I dodici anni trascorsi accanto a mia madre malata di alzheimer mi hanno profondamente segnata, resa consapevole della labilità della nostra esistenza, non solo agli occhi del mondo, ma ai nostri stessi.
Così faccio mie le parole di Anaïs, ritrovandovi appieno la mia esperienza e la fatica di perseguirla, dal momento che ogni giorno che passa diventa sempre più difficile proseguire il racconto poiché tanti interpreti di questa mia sceneggiatura hanno abbandonato la scena, e non fa differenza se vivi o morti, dal momento che non ci sono più.
A onor del vero non sì è trattato neppure di abbandoni improvvisi che alcuni erano preannunciati, altri, invece, da me stessa favoriti.

Eppure le presenze dei fuggitivi continuano ad aleggiare all'interno delle pagine di questo diario on line, e quando le scorro è come assistere alla replica di un film in onda sul monitor del mio pc.
Film muto, sottotitolato.

Nelle febbrili esaltazioni di certe notti insonni, quelle più difficili da trascorrere fino al mattino, m'immagino che dagli schermi dei due televisori e del computer, eternamente accesi, vengano proiettati alla rinfusa fotogrammi casuali della mia vita, in un carosello caotico dove si sovrappongono scene di disperazione e di allegria,
Mi rendo conto, però, che le scene di disperazione sono quelle meglio riuscite perché più intense delle altre: il pathos mi appartiene.
Esattamente come apparteneva a mia madre.
Più trascorre il tempo e più trovo similitudini con lei, non solo nei gesti fisici,  ma nelle scelte e forse nel destino finale, che intravedo essere quello della solitudine esistenziale, della stanchezza dei sentimenti, dell'invecchiamento precoce dei desideri.
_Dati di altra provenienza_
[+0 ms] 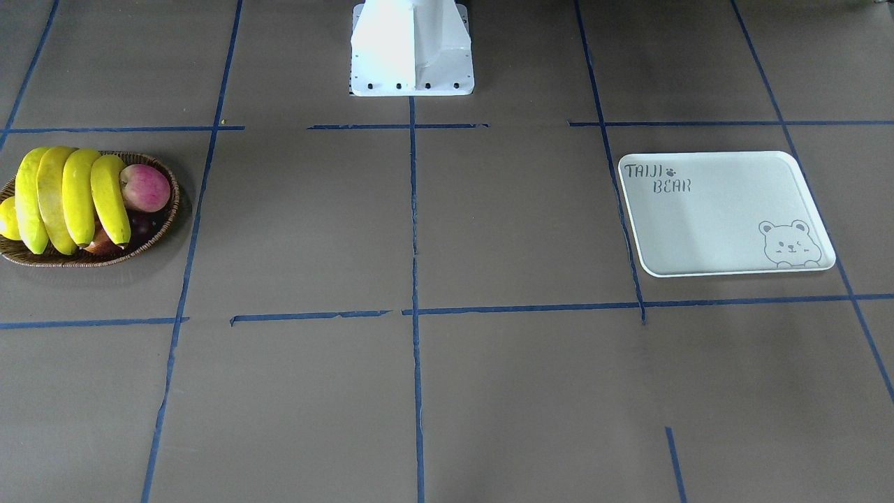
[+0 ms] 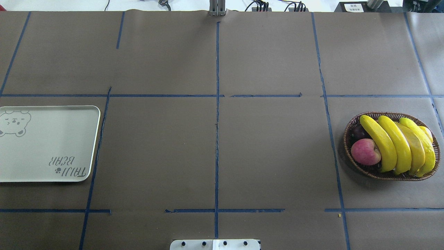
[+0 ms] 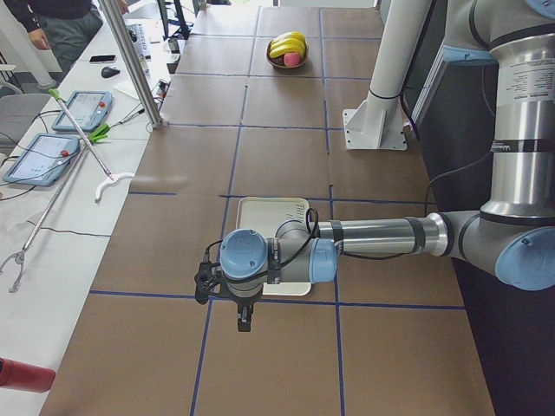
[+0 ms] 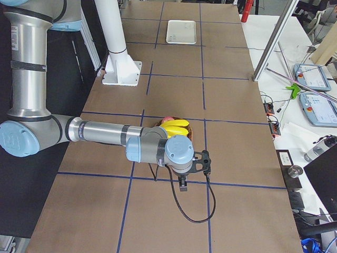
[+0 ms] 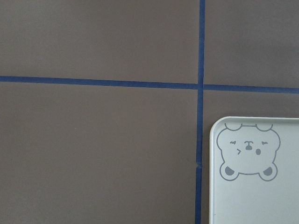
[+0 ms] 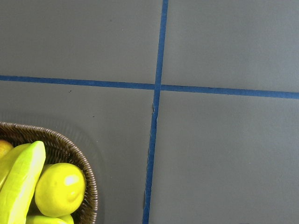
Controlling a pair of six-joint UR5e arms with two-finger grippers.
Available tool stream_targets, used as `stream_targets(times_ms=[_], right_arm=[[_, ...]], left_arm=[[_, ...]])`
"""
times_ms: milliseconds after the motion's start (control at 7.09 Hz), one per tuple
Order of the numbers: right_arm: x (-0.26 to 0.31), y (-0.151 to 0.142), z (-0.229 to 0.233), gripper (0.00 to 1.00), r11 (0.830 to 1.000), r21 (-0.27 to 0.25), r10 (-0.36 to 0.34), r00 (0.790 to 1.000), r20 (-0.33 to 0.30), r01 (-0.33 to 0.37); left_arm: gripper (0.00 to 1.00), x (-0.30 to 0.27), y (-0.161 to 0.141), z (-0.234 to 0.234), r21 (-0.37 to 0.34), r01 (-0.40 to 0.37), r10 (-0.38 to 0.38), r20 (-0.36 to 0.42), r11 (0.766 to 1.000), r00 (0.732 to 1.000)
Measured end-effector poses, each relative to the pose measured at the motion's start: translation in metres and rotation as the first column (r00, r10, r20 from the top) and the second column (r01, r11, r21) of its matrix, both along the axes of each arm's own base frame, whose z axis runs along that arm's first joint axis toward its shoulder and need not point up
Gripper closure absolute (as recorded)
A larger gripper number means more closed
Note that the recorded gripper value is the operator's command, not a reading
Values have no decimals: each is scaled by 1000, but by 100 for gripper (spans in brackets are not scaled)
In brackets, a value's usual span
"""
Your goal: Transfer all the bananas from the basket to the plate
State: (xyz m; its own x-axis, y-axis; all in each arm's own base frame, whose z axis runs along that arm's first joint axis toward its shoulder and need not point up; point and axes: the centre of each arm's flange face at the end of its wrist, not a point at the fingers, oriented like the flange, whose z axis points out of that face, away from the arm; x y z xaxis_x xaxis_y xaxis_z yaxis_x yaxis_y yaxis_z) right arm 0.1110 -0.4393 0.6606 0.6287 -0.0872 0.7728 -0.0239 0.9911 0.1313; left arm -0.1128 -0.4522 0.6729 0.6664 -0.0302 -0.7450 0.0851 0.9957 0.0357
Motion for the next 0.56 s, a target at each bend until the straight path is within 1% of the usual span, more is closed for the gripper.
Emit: stream_targets(times_ms=[564], right_arm=[[0,1,2,0,1000,-1,1,1000,3,-1]], left_arm=[[0,0,0,0,0,0,0,0,1000,1000]])
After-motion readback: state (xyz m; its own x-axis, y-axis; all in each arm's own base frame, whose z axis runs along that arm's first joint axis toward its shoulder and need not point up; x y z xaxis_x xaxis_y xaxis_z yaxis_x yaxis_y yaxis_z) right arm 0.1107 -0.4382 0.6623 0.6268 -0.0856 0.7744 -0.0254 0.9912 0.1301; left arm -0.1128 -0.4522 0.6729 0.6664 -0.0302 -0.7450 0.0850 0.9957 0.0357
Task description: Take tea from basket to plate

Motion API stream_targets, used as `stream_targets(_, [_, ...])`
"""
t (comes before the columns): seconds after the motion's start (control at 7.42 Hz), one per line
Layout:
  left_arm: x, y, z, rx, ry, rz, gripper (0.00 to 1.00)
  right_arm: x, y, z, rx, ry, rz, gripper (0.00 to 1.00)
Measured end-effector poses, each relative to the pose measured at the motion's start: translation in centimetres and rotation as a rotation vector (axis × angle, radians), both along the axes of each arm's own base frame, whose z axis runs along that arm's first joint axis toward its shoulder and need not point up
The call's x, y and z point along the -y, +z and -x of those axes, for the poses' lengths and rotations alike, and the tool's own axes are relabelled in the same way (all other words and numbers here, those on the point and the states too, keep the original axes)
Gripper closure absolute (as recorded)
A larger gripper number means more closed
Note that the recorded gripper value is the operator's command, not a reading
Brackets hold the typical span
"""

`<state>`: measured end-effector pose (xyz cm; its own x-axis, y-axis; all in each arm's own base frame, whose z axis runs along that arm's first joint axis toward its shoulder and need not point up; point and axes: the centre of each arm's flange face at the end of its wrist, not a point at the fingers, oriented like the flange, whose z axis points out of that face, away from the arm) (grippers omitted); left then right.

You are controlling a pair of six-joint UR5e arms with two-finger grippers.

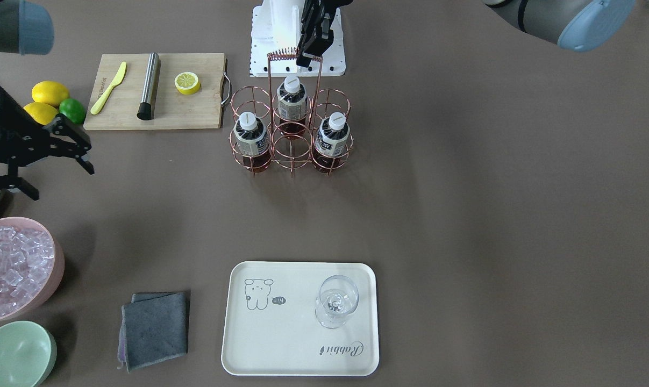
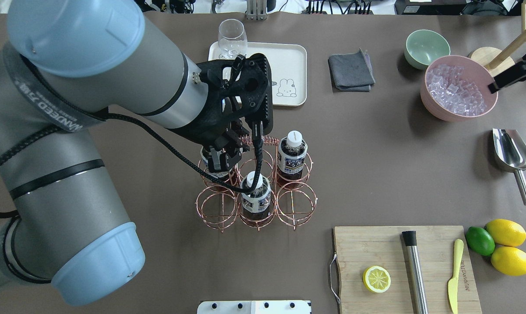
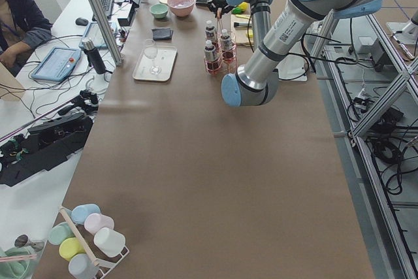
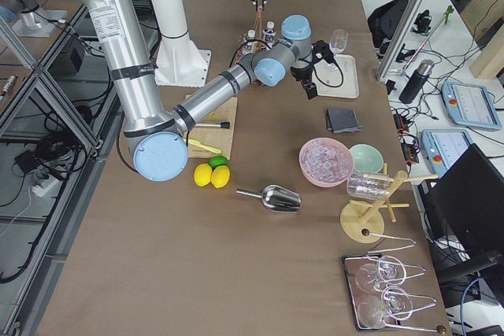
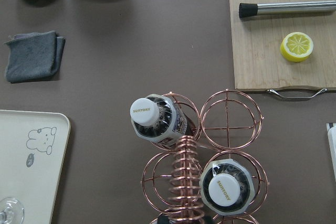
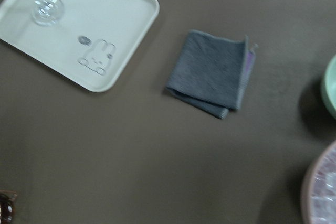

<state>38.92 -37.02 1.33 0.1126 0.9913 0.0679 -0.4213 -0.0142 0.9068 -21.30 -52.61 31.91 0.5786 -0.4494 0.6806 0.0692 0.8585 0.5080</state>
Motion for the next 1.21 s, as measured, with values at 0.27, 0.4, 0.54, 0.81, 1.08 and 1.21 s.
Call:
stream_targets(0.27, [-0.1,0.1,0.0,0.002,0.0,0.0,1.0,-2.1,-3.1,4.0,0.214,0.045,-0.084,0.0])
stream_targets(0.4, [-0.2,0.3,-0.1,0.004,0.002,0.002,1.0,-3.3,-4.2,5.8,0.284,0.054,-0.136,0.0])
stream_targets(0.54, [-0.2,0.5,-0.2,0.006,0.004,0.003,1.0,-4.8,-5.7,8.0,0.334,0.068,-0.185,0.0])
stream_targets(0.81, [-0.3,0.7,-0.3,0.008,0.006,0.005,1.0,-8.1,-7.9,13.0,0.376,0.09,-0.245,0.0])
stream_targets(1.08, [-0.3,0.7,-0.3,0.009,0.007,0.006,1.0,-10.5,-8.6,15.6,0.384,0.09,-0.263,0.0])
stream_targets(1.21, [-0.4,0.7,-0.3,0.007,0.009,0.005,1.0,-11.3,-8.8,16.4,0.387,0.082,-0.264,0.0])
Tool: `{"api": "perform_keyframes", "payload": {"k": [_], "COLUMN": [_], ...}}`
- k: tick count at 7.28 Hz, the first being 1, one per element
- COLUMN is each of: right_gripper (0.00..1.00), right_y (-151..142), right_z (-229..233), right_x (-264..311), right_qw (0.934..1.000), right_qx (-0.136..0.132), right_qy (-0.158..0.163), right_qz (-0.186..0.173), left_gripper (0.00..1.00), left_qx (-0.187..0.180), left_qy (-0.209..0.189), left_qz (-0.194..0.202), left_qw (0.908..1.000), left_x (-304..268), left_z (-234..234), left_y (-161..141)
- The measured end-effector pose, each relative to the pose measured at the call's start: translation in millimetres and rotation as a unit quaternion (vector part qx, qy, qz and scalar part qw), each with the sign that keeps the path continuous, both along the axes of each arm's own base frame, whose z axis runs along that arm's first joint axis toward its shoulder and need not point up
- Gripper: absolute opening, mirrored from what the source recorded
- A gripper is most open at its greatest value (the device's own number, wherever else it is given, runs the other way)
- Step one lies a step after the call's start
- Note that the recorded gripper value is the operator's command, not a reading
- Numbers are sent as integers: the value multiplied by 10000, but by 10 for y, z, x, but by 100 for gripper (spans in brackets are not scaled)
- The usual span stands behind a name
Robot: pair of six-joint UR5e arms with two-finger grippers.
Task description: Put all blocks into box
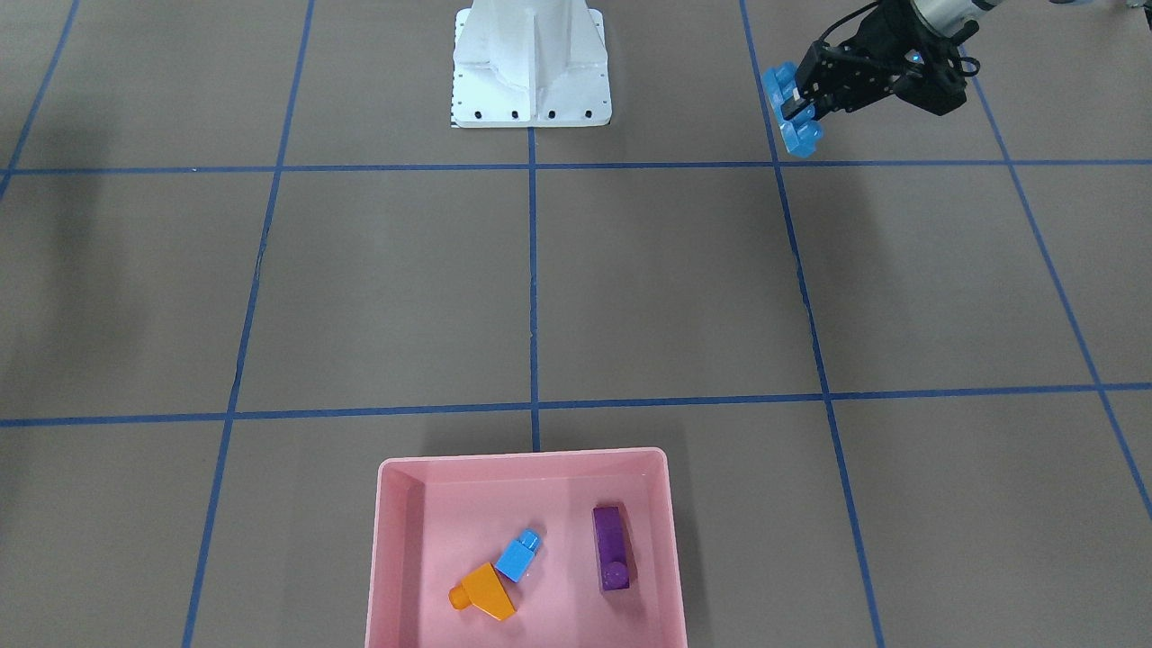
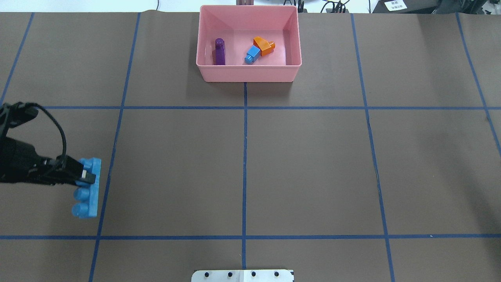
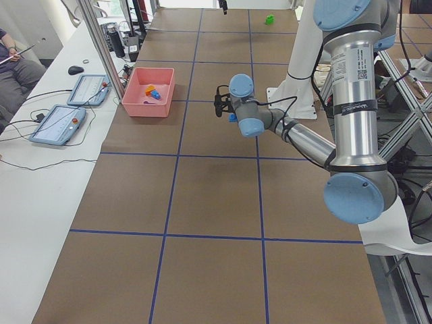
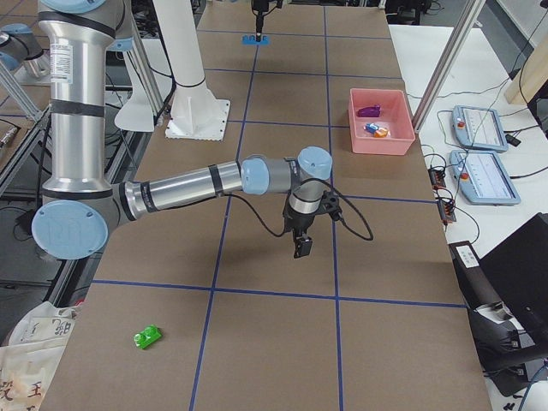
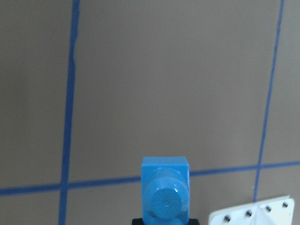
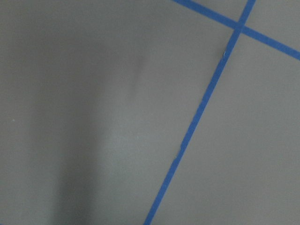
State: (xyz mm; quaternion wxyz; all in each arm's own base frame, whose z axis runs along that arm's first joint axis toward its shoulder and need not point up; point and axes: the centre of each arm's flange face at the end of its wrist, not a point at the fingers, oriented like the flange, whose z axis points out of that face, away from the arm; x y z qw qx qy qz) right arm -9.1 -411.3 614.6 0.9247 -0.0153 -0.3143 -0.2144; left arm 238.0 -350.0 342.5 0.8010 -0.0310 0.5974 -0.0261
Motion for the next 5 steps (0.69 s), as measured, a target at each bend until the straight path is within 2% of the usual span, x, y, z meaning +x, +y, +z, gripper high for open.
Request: {"api": "perform_keyframes", "payload": {"k": [2, 3, 5], "right_gripper": [100, 100, 100], "right_y": [676, 1041, 1803], "right_z": [551, 861, 1443], "right_x": [231, 304, 455], "right_qw": [9991, 9982, 9959], "right_qx": [193, 343, 633], "right_qy": [-105, -146, -218], "right_qz": [-374, -475, -610], "left_gripper": [0, 0, 0], "left_qx": [117, 121, 42], "left_qy": [141, 224, 296], "left_qz": [-287, -400, -659], "left_qw": [9994, 9989, 9974], "left_x": [-55, -84, -128], "left_z": [-200, -394, -750], "left_y": [-838, -1330, -2045]}}
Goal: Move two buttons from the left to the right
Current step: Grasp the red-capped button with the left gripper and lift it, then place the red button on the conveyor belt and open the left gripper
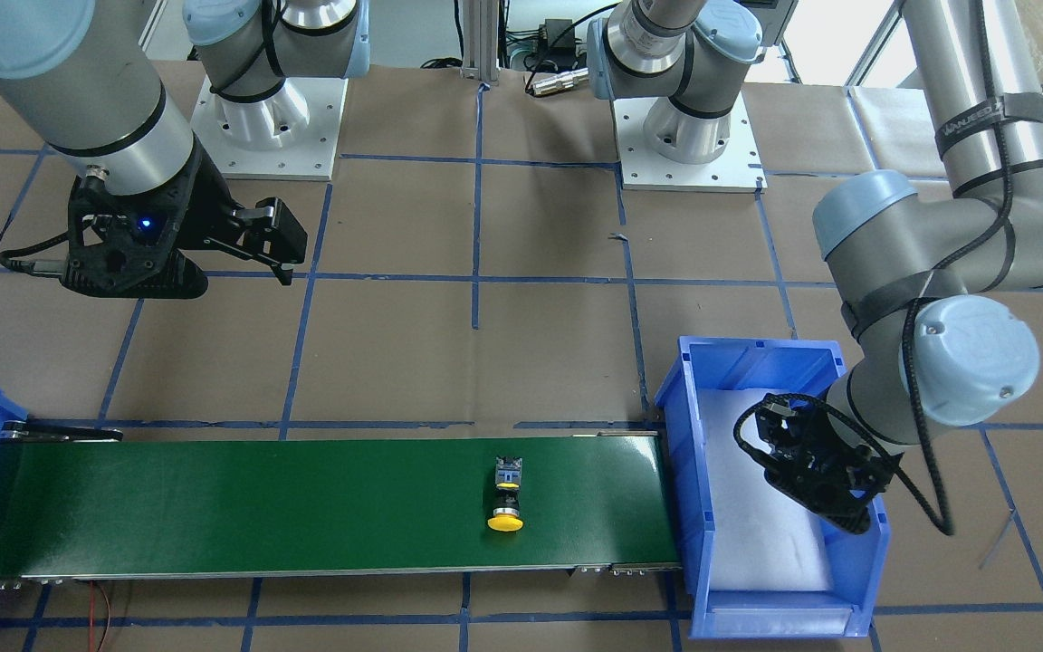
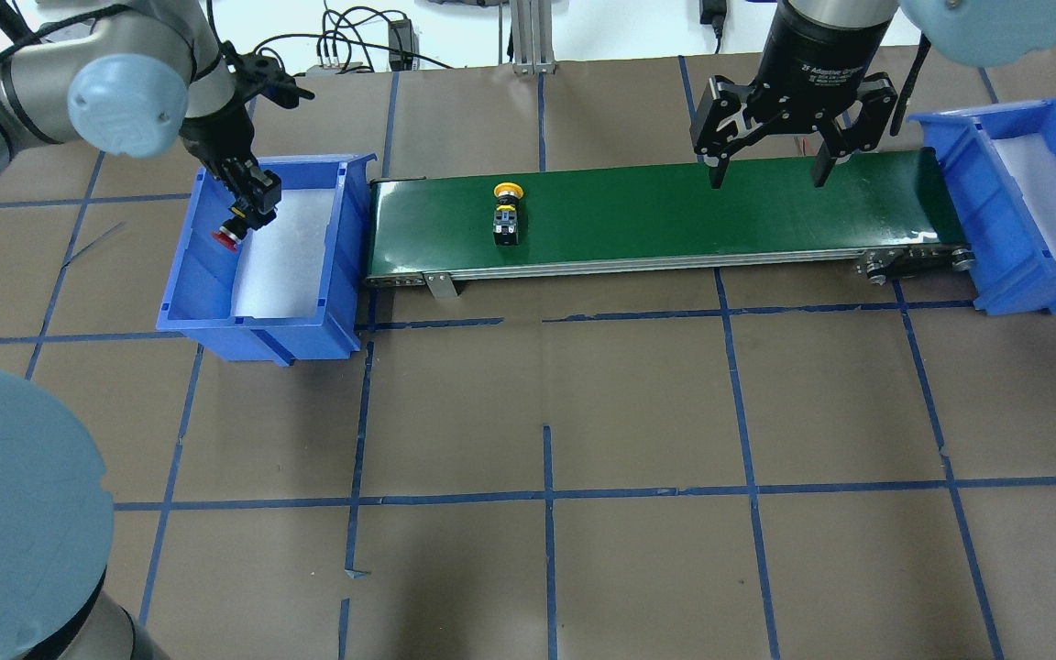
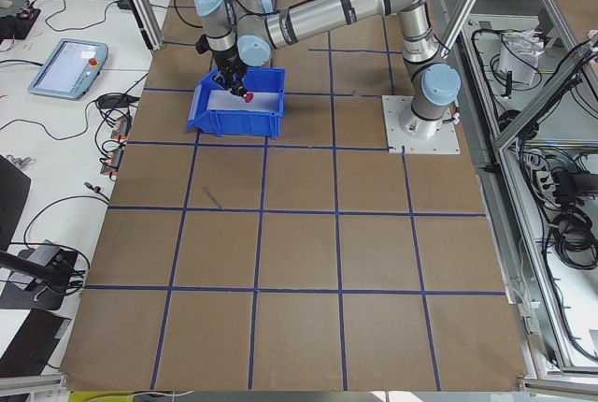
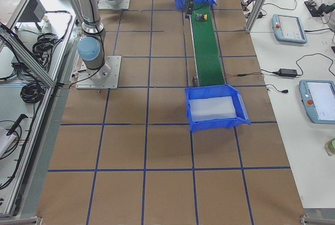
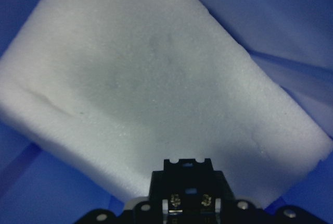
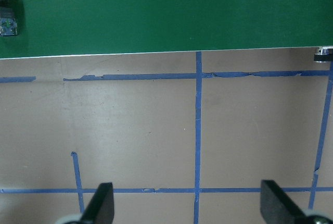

L'ultimo fotogramma di questo ipotetico film, che sta andando in onda ora sullo schermo del mio computer, mostra una grande finestra spalancata su un mondo azzurro, fatto di mare e di cielo, l'uno privo di onde e l'altro privo di nubi: due tavole identiche, piatte e monocromatiche.
Al di là del vetro c'è Penelope seduta davanti ad un grande telaio, vestita di nero, all'interno di una stanza vuota e bianca, intenta a filare un complicato ordito con le dita che scorrono agili con sicurezza mnemonica, che la tela non la guarda neppure, perché il suo sguardo è fisso nell' azzurro, immoto ed irreale, che si espande oltre la finestra.
Avverte la mia presenza estranea e brevemente si volta verso di me: ha gli occhi dello stesso azzurro di quel mare e di quel cielo che baluginano dalla sua finestra, invariati, senza albe né tramonti.
Poi, come se non mi avesse neppure vista, torna a guardare il paesaggio immoto.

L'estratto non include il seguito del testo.